## Descriptive Statistics

Descriptive statistics are used to summarize and describe the main features of a dataset. Here, we'll discuss several key measures:

### 1. Mean

We use np.mean(data) to calculate the average value of the dataset.

In [None]:
import numpy as np
mean = np.mean(data)

### 2. Median

The middle value of a set of numbers when they are arranged in ascending or descending order. If the count of numbers is even, the median is the average of the two middle numbers.
We use np.median(data) to find the middle value of the dataset.

In [None]:
median = np.median(data)

### 3. Mode

The most frequently occurring value in a set of numbers.
We use stats.mode(data) from the SciPy library to determine the most frequently occurring value.

In [None]:
mode = stats.mode(data)

### 4. Variance

A measure of the spread of the numbers.

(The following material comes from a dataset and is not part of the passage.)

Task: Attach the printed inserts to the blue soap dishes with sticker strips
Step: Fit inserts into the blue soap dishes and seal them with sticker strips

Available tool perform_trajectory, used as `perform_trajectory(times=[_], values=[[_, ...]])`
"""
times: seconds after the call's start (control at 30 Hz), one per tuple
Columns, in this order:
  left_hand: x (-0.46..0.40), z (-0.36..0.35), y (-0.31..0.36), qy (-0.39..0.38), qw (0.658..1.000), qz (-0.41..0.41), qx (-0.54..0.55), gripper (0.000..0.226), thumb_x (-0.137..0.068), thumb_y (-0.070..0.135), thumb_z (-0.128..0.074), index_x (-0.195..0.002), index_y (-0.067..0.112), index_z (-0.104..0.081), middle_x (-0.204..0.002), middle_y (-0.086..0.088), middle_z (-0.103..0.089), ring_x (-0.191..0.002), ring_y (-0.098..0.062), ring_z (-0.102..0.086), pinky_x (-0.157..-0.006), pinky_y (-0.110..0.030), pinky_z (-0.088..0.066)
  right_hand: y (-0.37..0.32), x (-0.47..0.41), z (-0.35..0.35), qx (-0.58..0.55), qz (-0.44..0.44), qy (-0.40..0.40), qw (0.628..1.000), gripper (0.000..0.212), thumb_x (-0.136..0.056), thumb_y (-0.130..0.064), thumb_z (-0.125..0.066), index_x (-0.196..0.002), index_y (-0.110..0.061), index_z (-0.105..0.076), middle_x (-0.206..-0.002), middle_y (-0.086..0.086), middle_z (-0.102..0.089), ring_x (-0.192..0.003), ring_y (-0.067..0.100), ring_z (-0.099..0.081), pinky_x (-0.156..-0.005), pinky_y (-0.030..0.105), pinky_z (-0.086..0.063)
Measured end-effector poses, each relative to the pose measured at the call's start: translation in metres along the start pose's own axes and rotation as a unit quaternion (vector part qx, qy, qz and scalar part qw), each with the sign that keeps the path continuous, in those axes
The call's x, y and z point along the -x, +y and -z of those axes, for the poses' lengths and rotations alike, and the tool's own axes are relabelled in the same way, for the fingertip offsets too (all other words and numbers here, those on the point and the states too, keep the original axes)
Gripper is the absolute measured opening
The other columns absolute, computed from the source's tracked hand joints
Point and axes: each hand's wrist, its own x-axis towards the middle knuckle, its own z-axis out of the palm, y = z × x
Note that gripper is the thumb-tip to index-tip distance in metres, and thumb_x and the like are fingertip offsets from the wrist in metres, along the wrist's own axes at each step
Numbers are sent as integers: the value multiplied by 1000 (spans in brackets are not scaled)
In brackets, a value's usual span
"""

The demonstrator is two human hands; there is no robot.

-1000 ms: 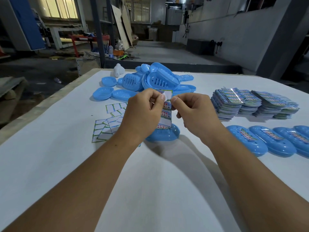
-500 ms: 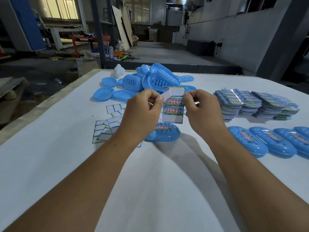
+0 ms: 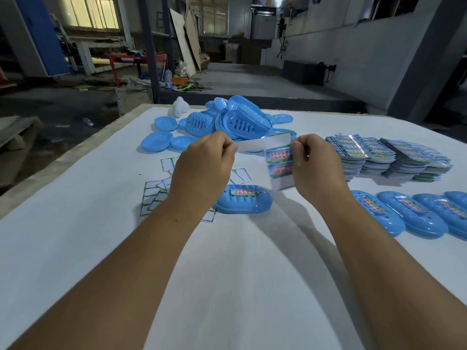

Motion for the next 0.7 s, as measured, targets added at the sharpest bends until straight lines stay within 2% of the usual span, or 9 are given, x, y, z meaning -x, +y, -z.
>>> perform_trajectory(times=[0.17, 0.23, 0.37, 0.5, 0.6, 0.67, 0.7], values=[[-3, 5, -4, 16, 998, -25, -58, 21, -103, 27, -51, -99, 10, -62, -86, -3, -62, -79, -25, -57, -68, -42, -49, 0, -1, 7, 54, 9, -21, 998, 20, -105, -28, -45, -100, -24, -64, -90, -4, -62, -85, 22, -58, -74, 37, -48], [-3, 5, -5, 15, 998, -22, -57, 21, -102, 28, -53, -99, 10, -64, -86, -2, -62, -79, -24, -57, -68, -41, -50, 3, -1, 9, 83, -6, -53, 995, 22, -103, -27, -49, -96, -20, -68, -90, 1, -67, -84, 25, -60, -72, 37, -51], [-1, 0, -3, 17, 1000, 3, -21, 18, -98, 32, -61, -100, 15, -67, -87, 3, -66, -75, -16, -58, -68, -34, -51, 13, 0, 12, 159, -49, -104, 980, 30, -98, -26, -55, -80, -7, -69, -72, 10, -67, -72, 35, -61, -57, 33, -42], [0, -5, -3, 2, 996, 71, 46, 18, -92, 27, -66, -109, 24, -61, -88, 11, -62, -78, -13, -63, -73, -34, -53, 15, 2, 12, 198, -63, -113, 972, 36, -91, -21, -59, -57, -12, -54, -54, 2, -51, -57, 28, -48, -50, 29, -34], [0, -10, -4, -14, 990, 110, 84, 26, -88, 23, -68, -112, 29, -58, -94, 11, -59, -80, -12, -62, -75, -33, -53, 5, 4, 10, 108, -7, -79, 991, 17, -90, -27, -66, -74, -21, -71, -72, -9, -69, -72, 16, -64, -65, 29, -50], [1, -12, -3, -18, 986, 126, 112, 31, -85, 21, -69, -113, 28, -58, -97, 11, -58, -79, -12, -62, -76, -32, -53, -9, 10, 5, -12, 37, -105, 994, 10, -87, -28, -73, -76, -28, -75, -75, -17, -73, -71, 1, -66, -67, 20, -50], [1, -12, -3, -18, 983, 133, 126, 32, -84, 21, -70, -113, 28, -59, -96, 12, -58, -77, -11, -62, -76, -30, -52, -15, 14, 2, -63, 48, -139, 987, 13, -85, -27, -76, -73, -31, -74, -74, -19, -73, -68, 0, -67, -65, 17, -51]])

It is the average of the squared differences from the mean.
We use np.var(data) to compute the average of the squared differences from the mean.

In [None]:
variance = np.var(data)

### 5. Standard Deviation

The square root of the variance, indicating how much the numbers deviate from the mean. We use np.std(data) to calculate the square root of the variance.

In [None]:
std_dev = np.std(data)

### 6. Percentiles 

Values below which a certain percent of observations fall. For example, the 25th percentile is the value below which 25% of the observations may be found. We use np.percentile(data, 25) and np.percentile(data, 75) to find the 25th and 75th percentiles, respectively. The interquartile range (IQR) is the difference between these two percentiles.

In [None]:
percentile_25 = np.percentile(data, 25)
percentile_75 = np.percentile(data, 75)
iqr = percentile_75 - percentile_25

## Example

In [3]:
import numpy as np
from scipy import stats

# Generate some random data
np.random.seed(42)
data = np.random.normal(loc=50, scale=15, size=1000)  # Normally distributed data

# Mean: The average of a set of numbers
mean = np.mean(data)
print(f'Mean: {mean}')
print('\n')

# Median: The middle value of a set of numbers
median = np.median(data)
print(f'Median: {median}')
print('\n')

# Mode: The most frequently occurring value in a set
mode = stats.mode(data)
print(f'Mode: {mode.mode[0]} with count {mode.count[0]}')
print('\n')

# Variance: A measure of the spread of the numbers
variance = np.var(data)
print(f'Variance: {variance}')
print('\n')

# Standard Deviation: The square root of the variance
std_dev = np.std(data)
print(f'Standard Deviation: {std_dev}')
print('\n')

# Percentiles: Values below which a certain percent of observations fall
percentile_25 = np.percentile(data, 25)
percentile_75 = np.percentile(data, 75)
print(f'25th Percentile: {percentile_25}')
print(f'75th Percentile: {percentile_75}')
print('\n')

# Example of using percentiles to determine interquartile range (IQR)
iqr = percentile_75 - percentile_25
print(f'Interquartile Range (IQR): {iqr}')

Mean: 50.28998083733488


Median: 50.379509183523325


Mode: 1.380989898963911 with count 1


Variance: 215.52862268959137


Standard Deviation: 14.680893116210314


25th Percentile: 40.28614541806473
75th Percentile: 59.71915813209395


Interquartile Range (IQR): 19.433012714029225


  mode = stats.mode(data)